**What is expected**
The entries that follow need to be reproduced exactly, minus any images.

**Excerpted records**
==================================================

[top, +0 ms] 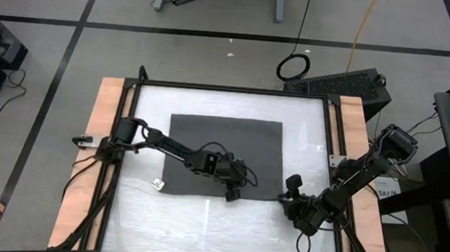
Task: Roll towel
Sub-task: Roll the gray towel
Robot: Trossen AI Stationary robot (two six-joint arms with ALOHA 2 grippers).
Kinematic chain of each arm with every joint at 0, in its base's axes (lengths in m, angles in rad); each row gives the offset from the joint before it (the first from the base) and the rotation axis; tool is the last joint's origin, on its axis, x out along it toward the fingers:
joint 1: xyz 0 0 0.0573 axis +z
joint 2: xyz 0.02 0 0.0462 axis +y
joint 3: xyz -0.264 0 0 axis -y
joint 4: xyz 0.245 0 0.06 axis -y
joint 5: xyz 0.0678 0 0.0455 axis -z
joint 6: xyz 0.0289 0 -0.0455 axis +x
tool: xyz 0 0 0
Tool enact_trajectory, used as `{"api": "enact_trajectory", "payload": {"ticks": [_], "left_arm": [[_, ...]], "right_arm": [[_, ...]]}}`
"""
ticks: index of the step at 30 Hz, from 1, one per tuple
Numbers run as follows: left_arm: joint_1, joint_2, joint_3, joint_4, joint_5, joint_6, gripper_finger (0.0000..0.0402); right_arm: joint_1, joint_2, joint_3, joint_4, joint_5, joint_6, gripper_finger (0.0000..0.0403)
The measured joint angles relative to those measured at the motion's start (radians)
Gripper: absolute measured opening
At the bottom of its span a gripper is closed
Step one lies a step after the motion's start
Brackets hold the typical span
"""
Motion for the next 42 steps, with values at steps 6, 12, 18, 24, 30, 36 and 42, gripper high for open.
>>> {"api": "enact_trajectory", "payload": {"ticks": [6, 12, 18, 24, 30, 36, 42], "left_arm": [[-0.006, 0.000, 0.000, 0.002, 0.014, 0.000, 0.0065], [-0.003, -0.008, 0.000, -0.008, 0.018, -0.052, 0.0065], [0.005, -0.105, 0.000, -0.041, 0.067, -0.153, 0.0065], [-0.045, -0.254, 0.002, -0.256, 0.019, -0.129, 0.0066], [-0.100, -0.341, -0.001, -0.705, -0.050, -0.159, 0.0104], [-0.255, -0.396, -0.071, -0.824, -0.040, -0.238, 0.0199], [-0.487, -0.484, -0.216, -0.822, -0.069, -0.438, 0.0278]], "right_arm": [[0.000, 0.000, 0.000, 0.008, -0.014, 0.023, 0.0035], [0.001, 0.000, 0.000, 0.019, -0.013, 0.025, 0.0006], [0.001, -0.013, -0.001, 0.019, -0.017, 0.083, 0.0003], [-0.006, -0.070, -0.002, 0.011, -0.081, 0.173, 0.0001], [-0.011, -0.132, -0.002, -0.009, -0.146, 0.242, 0.0001], [-0.020, -0.176, -0.002, -0.035, -0.218, 0.255, 0.0000], [-0.021, -0.218, 0.000, -0.041, -0.222, 0.278, 0.0000]]}}
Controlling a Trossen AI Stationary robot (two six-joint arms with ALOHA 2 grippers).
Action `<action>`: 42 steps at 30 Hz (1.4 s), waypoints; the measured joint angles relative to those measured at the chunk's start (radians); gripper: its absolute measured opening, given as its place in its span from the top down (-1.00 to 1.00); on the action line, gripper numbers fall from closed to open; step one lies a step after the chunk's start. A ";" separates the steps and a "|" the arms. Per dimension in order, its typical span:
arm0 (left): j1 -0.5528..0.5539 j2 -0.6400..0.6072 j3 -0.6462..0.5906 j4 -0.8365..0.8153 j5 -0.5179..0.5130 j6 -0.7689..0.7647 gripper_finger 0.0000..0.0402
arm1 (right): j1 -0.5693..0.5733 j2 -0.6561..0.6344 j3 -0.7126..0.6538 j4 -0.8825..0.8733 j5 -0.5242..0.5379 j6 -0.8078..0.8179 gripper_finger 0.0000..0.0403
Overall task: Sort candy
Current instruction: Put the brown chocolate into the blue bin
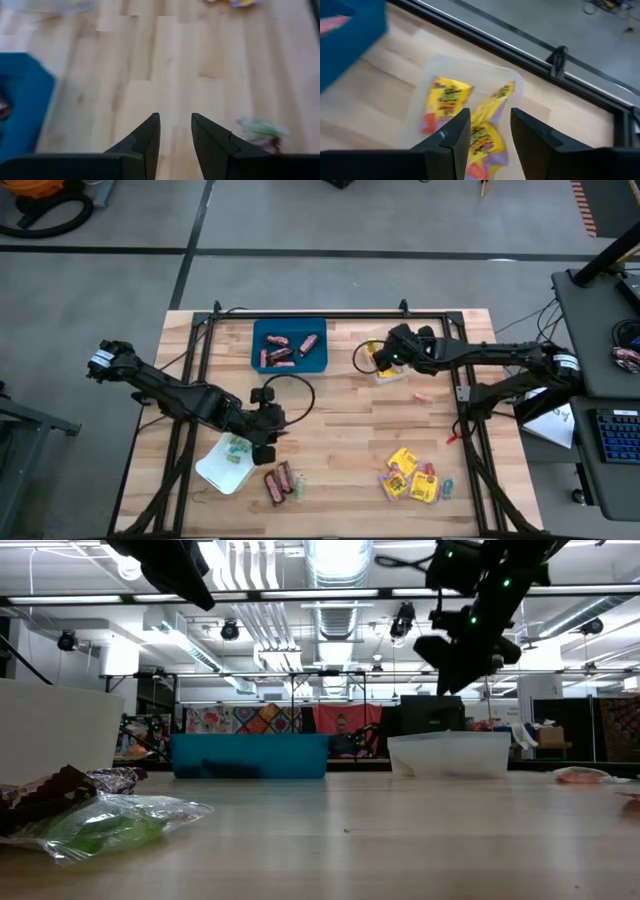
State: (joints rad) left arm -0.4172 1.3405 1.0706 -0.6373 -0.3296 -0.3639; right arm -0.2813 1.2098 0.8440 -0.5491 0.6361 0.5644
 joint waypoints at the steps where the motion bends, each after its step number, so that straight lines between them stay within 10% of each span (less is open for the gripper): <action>1: -0.005 0.000 0.000 0.005 0.022 0.007 0.52 | 0.014 -0.013 0.000 0.000 -0.006 0.000 0.34; 21: -0.114 0.137 0.000 0.138 0.081 0.116 0.28 | 0.348 -0.106 0.000 0.009 -0.007 0.065 0.36; 42: -0.134 0.428 0.042 0.072 0.210 0.353 -0.15 | 0.404 -0.093 0.000 0.006 -0.009 0.083 0.36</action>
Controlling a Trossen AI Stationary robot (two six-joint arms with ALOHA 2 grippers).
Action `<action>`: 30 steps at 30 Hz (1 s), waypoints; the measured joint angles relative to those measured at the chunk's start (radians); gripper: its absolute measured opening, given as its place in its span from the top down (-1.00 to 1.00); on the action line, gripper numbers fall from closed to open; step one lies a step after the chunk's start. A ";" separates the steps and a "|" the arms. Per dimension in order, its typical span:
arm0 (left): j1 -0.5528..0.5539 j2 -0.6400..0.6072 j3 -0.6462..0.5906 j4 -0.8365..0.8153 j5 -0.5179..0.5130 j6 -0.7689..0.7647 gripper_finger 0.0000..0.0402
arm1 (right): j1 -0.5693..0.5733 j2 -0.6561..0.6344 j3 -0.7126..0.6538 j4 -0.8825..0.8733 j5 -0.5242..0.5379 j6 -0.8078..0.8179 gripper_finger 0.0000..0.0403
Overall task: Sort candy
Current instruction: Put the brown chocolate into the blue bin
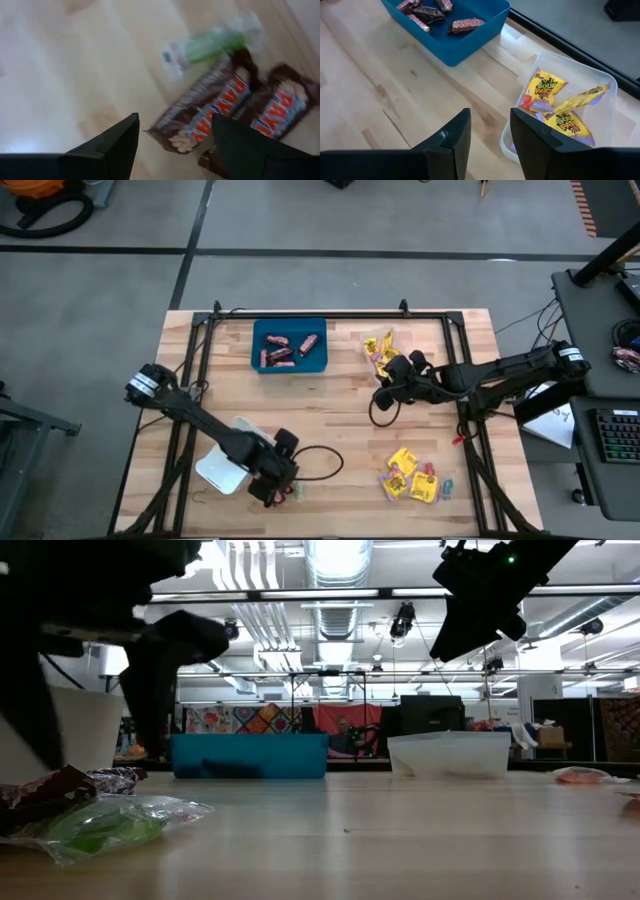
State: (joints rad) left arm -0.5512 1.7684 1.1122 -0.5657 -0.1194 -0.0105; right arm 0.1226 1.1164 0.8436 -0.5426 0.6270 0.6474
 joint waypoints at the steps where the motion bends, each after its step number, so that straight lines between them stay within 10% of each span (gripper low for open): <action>1: -0.002 0.011 0.000 0.001 0.013 0.020 -0.15 | 0.000 0.000 0.000 0.000 0.000 0.000 0.36; 13: -0.003 0.084 0.020 -0.002 0.015 0.070 -0.07 | 0.011 0.000 0.000 0.000 -0.003 0.000 0.36; 30: 0.002 0.078 0.040 -0.021 0.015 0.084 0.87 | 0.011 0.000 0.000 0.000 -0.002 0.000 0.36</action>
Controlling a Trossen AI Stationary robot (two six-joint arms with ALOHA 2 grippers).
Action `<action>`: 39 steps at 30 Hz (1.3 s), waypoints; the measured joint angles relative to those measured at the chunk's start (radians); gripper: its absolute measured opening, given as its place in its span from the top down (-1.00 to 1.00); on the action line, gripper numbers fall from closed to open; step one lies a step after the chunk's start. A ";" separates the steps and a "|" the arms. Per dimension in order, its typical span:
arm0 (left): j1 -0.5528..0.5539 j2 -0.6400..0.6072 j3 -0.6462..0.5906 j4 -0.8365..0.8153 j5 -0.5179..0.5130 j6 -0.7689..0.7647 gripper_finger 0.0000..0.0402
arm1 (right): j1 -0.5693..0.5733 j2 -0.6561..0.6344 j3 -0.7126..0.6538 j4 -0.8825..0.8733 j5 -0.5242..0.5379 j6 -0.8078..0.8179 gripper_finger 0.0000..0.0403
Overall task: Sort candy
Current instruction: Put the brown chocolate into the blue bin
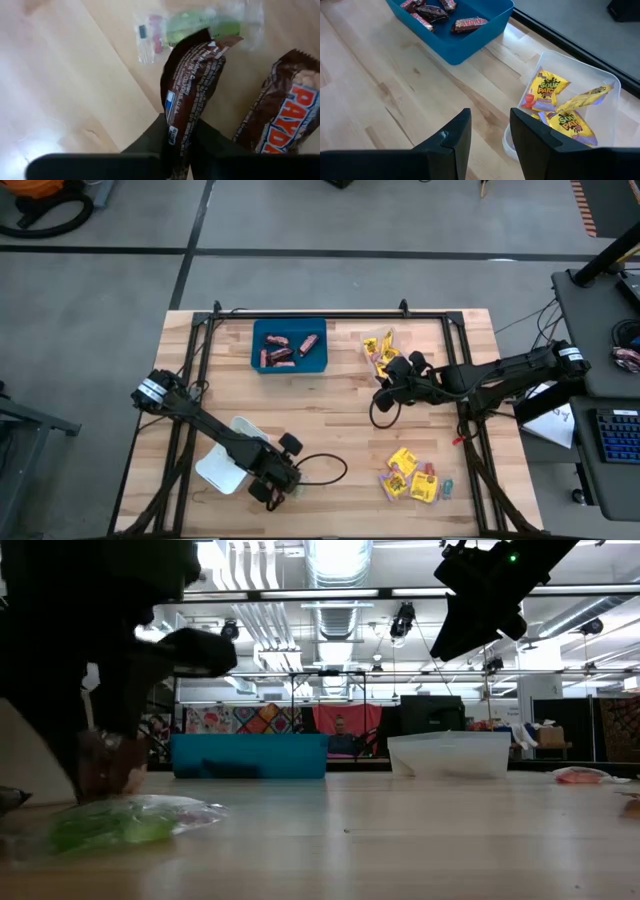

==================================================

**Written answer**
[top, +0 ms] 
Task: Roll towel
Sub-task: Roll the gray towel
Robot: Trossen AI Stationary robot (two six-joint arms with ALOHA 2 grippers).
Kinematic chain of each arm with every joint at 0, in its base's axes (lengths in m, angles in rad); each row gives the offset from the joint before it (the first from the base) and the rotation axis; tool is the last joint's origin, on its axis, x out along it toward the fingers:
joint 1: xyz 0 0 0.0573 axis +z
joint 2: xyz 0.02 0 0.0462 axis +y
joint 3: xyz -0.264 0 0 axis -y
joint 4: xyz 0.245 0 0.06 axis -y
joint 5: xyz 0.0678 0 0.0455 axis -z
joint 6: xyz 0.0289 0 -0.0455 axis +x
tool: xyz 0 0 0
Tool enact_trajectory, used as `{"api": "enact_trajectory", "payload": {"ticks": [_], "left_arm": [[_, ...]], "right_arm": [[_, ...]]}}`
"""
ticks: index of the step at 30 Hz, from 1, one per tuple
Numbers run as follows: left_arm: joint_1, joint_2, joint_3, joint_4, joint_5, joint_6, gripper_finger (0.0000..0.0402); right_arm: joint_1, joint_2, joint_3, joint_4, joint_5, joint_6, gripper_finger (0.0000..0.0403)
The measured joint angles relative to those measured at the motion's start (radians)
Gripper: absolute measured opening
At the bottom of its span a gripper is closed
Step one lies a step after the motion's start
Brackets hold the typical span
"""
Motion for the next 42 steps, with values at steps 6, 12, 18, 24, 30, 36 and 42, gripper high for open.
>>> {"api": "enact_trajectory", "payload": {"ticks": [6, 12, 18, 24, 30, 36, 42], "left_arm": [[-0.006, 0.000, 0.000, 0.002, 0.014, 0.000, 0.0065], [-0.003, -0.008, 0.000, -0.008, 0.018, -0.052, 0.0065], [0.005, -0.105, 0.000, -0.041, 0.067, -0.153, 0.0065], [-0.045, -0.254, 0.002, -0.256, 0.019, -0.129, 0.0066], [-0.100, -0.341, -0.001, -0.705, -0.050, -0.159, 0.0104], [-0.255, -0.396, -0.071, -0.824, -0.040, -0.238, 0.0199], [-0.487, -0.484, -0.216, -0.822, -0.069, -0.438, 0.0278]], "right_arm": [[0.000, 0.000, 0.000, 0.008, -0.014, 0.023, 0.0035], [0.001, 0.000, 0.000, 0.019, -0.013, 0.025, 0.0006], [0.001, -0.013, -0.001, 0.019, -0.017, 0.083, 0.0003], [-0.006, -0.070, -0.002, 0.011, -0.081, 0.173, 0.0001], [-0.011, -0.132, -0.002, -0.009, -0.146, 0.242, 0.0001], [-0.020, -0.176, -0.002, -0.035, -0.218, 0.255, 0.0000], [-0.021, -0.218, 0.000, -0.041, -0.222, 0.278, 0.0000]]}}
Controlling a Trossen AI Stationary robot (two six-joint arms with ALOHA 2 grippers).
Action `<action>`: 42 steps at 30 Hz (1.4 s), waypoints; the measured joint angles relative to those measured at the chunk's start (radians); gripper: its absolute measured opening, given as its place in its span from the top down (-1.00 to 1.00); on the action line, gripper numbers fall from closed to open; step one lies a step after the chunk's start. A ";" separates the steps and a "|" the arms. Per dimension in order, its typical span:
arm0 (left): j1 -0.5528..0.5539 j2 -0.6400..0.6072 j3 -0.6462..0.5906 j4 -0.8365..0.8153 j5 -0.5179..0.5130 j6 -0.7689..0.7647 gripper_finger 0.0000..0.0402
arm1 (right): j1 -0.5693..0.5733 j2 -0.6561..0.6344 j3 -0.7126..0.6538 j4 -0.8825..0.8733 j5 -0.5242..0.5379 j6 -0.8078..0.8179 gripper_finger 0.0000..0.0403
Overall task: Sort candy
Current instruction: Put the brown chocolate into the blue bin
State: (joints rad) left arm -0.4172 1.3405 1.0706 -0.6373 -0.3296 -0.3639; right arm -0.2813 1.2098 0.8440 -0.5491 0.6361 0.5644
 joint waypoints at the steps where the motion bends, each after its step number, so that straight lines between them stay within 10% of each span (less is open for the gripper): <action>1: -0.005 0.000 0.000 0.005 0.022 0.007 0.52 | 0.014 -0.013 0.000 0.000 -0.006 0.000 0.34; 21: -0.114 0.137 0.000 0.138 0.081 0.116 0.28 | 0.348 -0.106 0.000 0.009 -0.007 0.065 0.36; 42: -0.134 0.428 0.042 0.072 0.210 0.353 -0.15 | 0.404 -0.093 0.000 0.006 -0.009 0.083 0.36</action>
Controlling a Trossen AI Stationary robot (two six-joint arms with ALOHA 2 grippers).
Action `<action>`: 30 steps at 30 Hz (1 s), waypoints; the measured joint angles relative to those measured at the chunk's start (radians); gripper: its absolute measured opening, given as its place in its span from the top down (-1.00 to 1.00); on the action line, gripper numbers fall from closed to open; step one lies a step after the chunk's start. A ";" separates the steps and a "|" the arms. Per dimension in order, its typical span:
arm0 (left): j1 -0.5528..0.5539 j2 -0.6400..0.6072 j3 -0.6462..0.5906 j4 -0.8365..0.8153 j5 -0.5179..0.5130 j6 -0.7689..0.7647 gripper_finger 0.0000..0.0402
arm1 (right): j1 -0.5693..0.5733 j2 -0.6561..0.6344 j3 -0.7126..0.6538 j4 -0.8825..0.8733 j5 -0.5242..0.5379 j6 -0.8078..0.8179 gripper_finger 0.0000..0.0403
Overall task: Sort candy
Current instruction: Put the brown chocolate into the blue bin
State: (joints rad) left arm -0.5512 1.7684 1.1122 -0.5657 -0.1194 -0.0105; right arm 0.1226 1.1164 0.8436 -0.5426 0.6270 0.6474
 joint waypoints at the steps where the motion bends, each after its step number, so that straight lines between them stay within 10% of each span (gripper low for open): <action>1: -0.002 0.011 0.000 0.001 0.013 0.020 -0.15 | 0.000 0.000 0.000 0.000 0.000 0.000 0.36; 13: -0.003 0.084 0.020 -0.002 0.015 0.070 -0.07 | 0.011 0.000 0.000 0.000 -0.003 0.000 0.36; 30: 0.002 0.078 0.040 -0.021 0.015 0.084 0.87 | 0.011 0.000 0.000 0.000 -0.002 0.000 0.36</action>
Controlling a Trossen AI Stationary robot (two six-joint arms with ALOHA 2 grippers).
Action `<action>`: 39 steps at 30 Hz (1.3 s), waypoints; the measured joint angles relative to those measured at the chunk's start (radians); gripper: its absolute measured opening, given as its place in its span from the top down (-1.00 to 1.00); on the action line, gripper numbers fall from closed to open; step one lies a step after the chunk's start. A ";" separates the steps and a "|" the arms. Per dimension in order, its typical span:
arm0 (left): j1 -0.5528..0.5539 j2 -0.6400..0.6072 j3 -0.6462..0.5906 j4 -0.8365..0.8153 j5 -0.5179..0.5130 j6 -0.7689..0.7647 gripper_finger 0.0000..0.0402
arm1 (right): j1 -0.5693..0.5733 j2 -0.6561..0.6344 j3 -0.7126..0.6538 j4 -0.8825..0.8733 j5 -0.5242..0.5379 j6 -0.8078..0.8179 gripper_finger 0.0000..0.0403
Overall task: Sort candy
Current instruction: Put the brown chocolate into the blue bin

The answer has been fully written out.